Probably so. When using the provided unbound.conf, those values are generated on the fly with unbound.sh. You can run this image with all the defaults to see what is recommended for your hardware and then set those values manually in your config.

What I shared came from my Pi, an older version than yours.

This is also a good reference: https://nlnetlabs.nl/documentation/unbound/howto-optimise/

Thanks. I'll have to explore this further. I'm still not sure why it bombed out when I set the number of threads the first time around. It's like it didn't recognize the key.

  1. Finally: Does this create an "authoritative, validating, recursive, caching DNS server? That's what I was hoping to end up with.

That's something you'll have to validate on your own. Dig, drill, tcpdump, etc. should help.

Something to explore this week. :) My forward-records file is empty, and it still seems to resolve hostnames, so maybe I have it set up right. 👍

Thanks again!

johntdavis84 commented 3 years ago

For the record, here's what I get when I let unbound autogenerate an unbound.conf file.

$ cat unbound.conf.autogen 
server:
    ###########################################################################
    # BASIC SETTINGS
    ###########################################################################
    # Time to live maximum for RRsets and messages in the cache. If the maximum
    # kicks in, responses to clients still get decrementing TTLs based on the
    # original (larger) values. When the internal TTL expires, the cache item
    # has expired. Can be set lower to force the resolver to query for data
    # often, and not trust (very large) TTL values.
    cache-max-ttl: 86400

    # Time to live minimum for RRsets and messages in the cache. If the minimum
    # kicks in, the data is cached for longer than the domain owner intended,
    # and thus less queries are made to look up the data. Zero makes sure the
    # data in the cache is as the domain owner intended, higher values,
    # especially more than an hour or so, can lead to trouble as the data in
    # the cache does not match up with the actual data any more.
    cache-min-ttl: 300

    # Set the working directory for the program.
    directory: "/opt/unbound/etc/unbound"

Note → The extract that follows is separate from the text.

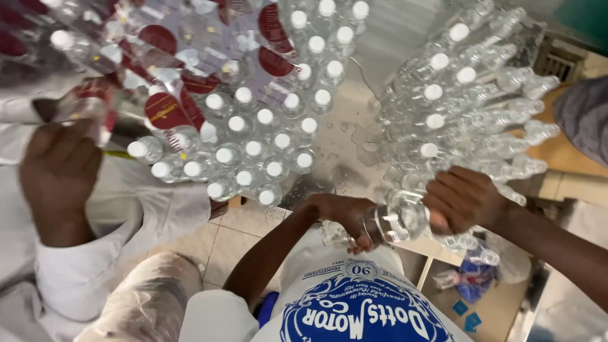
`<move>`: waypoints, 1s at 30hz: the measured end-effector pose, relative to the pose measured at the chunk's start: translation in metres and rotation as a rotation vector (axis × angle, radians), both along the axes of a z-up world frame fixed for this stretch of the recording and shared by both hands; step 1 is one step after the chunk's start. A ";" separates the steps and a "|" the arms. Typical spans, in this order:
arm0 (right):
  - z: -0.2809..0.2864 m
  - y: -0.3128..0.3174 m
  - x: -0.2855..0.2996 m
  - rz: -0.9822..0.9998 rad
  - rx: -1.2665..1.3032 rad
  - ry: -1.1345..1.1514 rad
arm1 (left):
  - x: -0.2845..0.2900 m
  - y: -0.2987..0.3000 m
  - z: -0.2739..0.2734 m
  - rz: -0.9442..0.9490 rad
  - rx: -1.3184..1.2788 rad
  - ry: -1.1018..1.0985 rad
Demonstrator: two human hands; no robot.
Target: Placing plastic caps onto water bottles at a capping station
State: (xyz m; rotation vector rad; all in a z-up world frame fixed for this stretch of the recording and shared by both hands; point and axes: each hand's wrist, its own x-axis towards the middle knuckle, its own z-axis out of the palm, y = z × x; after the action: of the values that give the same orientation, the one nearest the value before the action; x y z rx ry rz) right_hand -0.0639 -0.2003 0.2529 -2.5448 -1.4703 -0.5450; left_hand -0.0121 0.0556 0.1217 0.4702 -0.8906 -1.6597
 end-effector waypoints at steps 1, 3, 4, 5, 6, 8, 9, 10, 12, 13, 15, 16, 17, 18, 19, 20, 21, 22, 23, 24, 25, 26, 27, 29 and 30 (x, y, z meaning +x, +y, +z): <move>-0.008 0.002 -0.003 -0.120 0.181 0.170 | 0.001 0.003 0.011 0.090 0.200 -0.157; -0.009 0.005 -0.007 -0.250 0.288 0.341 | 0.009 0.010 0.040 0.152 0.329 -0.236; -0.009 0.007 -0.011 -0.361 0.404 0.526 | 0.009 0.015 0.054 0.230 0.468 -0.303; -0.039 -0.015 -0.015 -0.376 0.404 0.526 | 0.006 0.008 0.068 0.216 0.464 -0.302; -0.067 -0.040 -0.020 -0.420 0.108 0.472 | 0.002 0.001 0.081 0.323 0.571 -0.673; -0.084 -0.055 -0.014 -0.458 -0.192 0.414 | -0.018 -0.012 0.090 0.425 0.666 -1.045; -0.072 -0.046 -0.002 -0.963 -0.097 1.019 | -0.034 -0.017 0.085 0.609 0.630 -1.606; -0.062 -0.034 0.009 -1.473 0.057 1.614 | -0.047 -0.021 0.080 0.787 0.520 -2.178; -0.034 -0.030 0.030 -1.382 0.069 1.547 | -0.034 -0.025 0.069 0.874 0.512 -2.187; -0.019 -0.030 0.041 -1.281 0.061 1.483 | -0.028 -0.028 0.064 0.964 0.524 -2.184; 0.032 -0.006 0.073 -1.188 0.081 1.402 | -0.007 -0.043 0.021 1.161 0.536 -2.056; 0.058 0.006 0.086 -1.107 0.120 1.319 | 0.006 -0.050 0.000 1.336 0.525 -1.925; 0.050 0.001 0.103 -1.118 0.130 1.314 | 0.022 -0.058 -0.009 1.333 0.508 -1.928; 0.042 -0.003 0.119 -1.039 0.148 1.119 | 0.037 -0.065 -0.017 1.412 0.512 -1.791; 0.035 -0.008 0.136 -0.958 0.163 0.926 | 0.051 -0.072 -0.025 1.484 0.515 -1.650; 0.013 -0.018 0.158 -0.960 0.165 0.919 | 0.049 -0.068 -0.022 1.486 0.508 -1.653; -0.008 -0.027 0.182 -0.880 0.116 0.692 | 0.047 -0.063 -0.019 1.420 0.502 -1.566; -0.027 -0.038 0.210 -0.790 0.067 0.459 | 0.050 -0.061 -0.016 1.360 0.490 -1.484; -0.049 -0.053 0.241 -0.790 0.069 0.443 | 0.041 -0.058 -0.025 1.369 0.478 -1.493; -0.072 -0.066 0.270 -0.815 0.082 0.365 | 0.030 -0.052 -0.035 1.291 0.508 -1.503; -0.096 -0.080 0.300 -0.839 0.095 0.287 | 0.021 -0.046 -0.046 1.212 0.538 -1.511; -0.124 -0.092 0.329 -0.835 0.100 0.292 | 0.006 -0.038 -0.048 1.208 0.547 -1.513; -0.153 -0.104 0.358 -0.912 0.191 0.297 | -0.008 -0.031 -0.049 1.134 0.572 -1.404; -0.199 -0.118 0.419 -0.964 0.277 0.291 | -0.033 -0.023 -0.058 1.087 0.599 -1.296; -0.220 -0.120 0.445 -1.036 0.321 0.291 | -0.046 -0.019 -0.065 1.085 0.618 -1.242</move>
State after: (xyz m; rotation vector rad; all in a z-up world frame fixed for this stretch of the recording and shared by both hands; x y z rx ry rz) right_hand 0.3806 -0.3204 0.0333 -2.7611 0.1137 -0.4228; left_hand -0.0578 0.0364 0.0572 2.1006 -0.6530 -0.4346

    # RFC 6891. Number  of bytes size to advertise as the EDNS reassembly buffer
    # size. This is the value put into  datagrams over UDP towards peers.
    # The actual buffer size is determined by msg-buffer-size (both for TCP and
    # UDP). Do not set higher than that value.
    # Default  is  1232 which is the DNS Flag Day 2020 recommendation.
    # Setting to 512 bypasses even the most stringent path MTU problems, but
    # is seen as extreme, since the amount of TCP fallback generated is
    # excessive (probably also for this resolver, consider tuning the outgoing
    # tcp number).
    edns-buffer-size: 1232

    # Listen to for queries from clients and answer from this network interface
    # and port.
    interface: 0.0.0.0@53

    # Rotates RRSet order in response (the pseudo-random number is taken from
    # the query ID, for speed and thread safety).
    rrset-roundrobin: yes

    # Drop user  privileges after  binding the port.
    username: "_unbound"

    ###########################################################################
    # LOGGING
    ###########################################################################

    # Do not print log lines to inform about local zone actions
    log-local-actions: no

    # Do not print one line per query to the log
    log-queries: no

    # Do not print one line per reply to the log
    log-replies: no

    # Do not print log lines that say why queries return SERVFAIL to clients
    log-servfail: no

    # Further limit logging
    logfile: /dev/null

    # Only log errors
    verbosity: 0

    ###########################################################################
    # PRIVACY SETTINGS
    ###########################################################################

    # RFC 8198. Use the DNSSEC NSEC chain to synthesize NXDO-MAIN and other
    # denials, using information from previous NXDO-MAINs answers. In other
    # words, use cached NSEC records to generate negative answers within a
    # range and positive answers from wildcards. This increases performance,
    # decreases latency and resource utilization on both authoritative and
    # recursive servers, and increases privacy. Also, it may help increase
    # resilience to certain DoS attacks in some circumstances.
    aggressive-nsec: yes

    # Extra delay for timeouted UDP ports before they are closed, in msec.
    # This prevents very delayed answer packets from the upstream (recursive)
    # servers from bouncing against closed ports and setting off all sort of
    # close-port counters, with eg. 1500 msec. When timeouts happen you need
    # extra sockets, it checks the ID and remote IP of packets, and unwanted
    # packets are added to the unwanted packet counter.
    delay-close: 10000

    # Prevent the unbound server from forking into the background as a daemon
    do-daemonize: no

    # Add localhost to the do-not-query-address list.
    do-not-query-localhost: no

    # Number  of  bytes size of the aggressive negative cache.
    neg-cache-size: 4M

    # Send minimum amount of information to upstream servers to enhance
    # privacy (best privacy).
    qname-minimisation: yes

    ###########################################################################
    # SECURITY SETTINGS
    ###########################################################################
    # Only give access to recursion clients from LAN IPs
    access-control: 127.0.0.1/32 allow
    access-control: 192.168.0.0/16 allow
    access-control: 172.16.0.0/12 allow
    access-control: 10.0.0.0/8 allow
    # access-control: fc00::/7 allow
    # access-control: ::1/128 allow

    # File with trust anchor for  one  zone, which is tracked with RFC5011
    # probes.
    auto-trust-anchor-file: "var/root.key"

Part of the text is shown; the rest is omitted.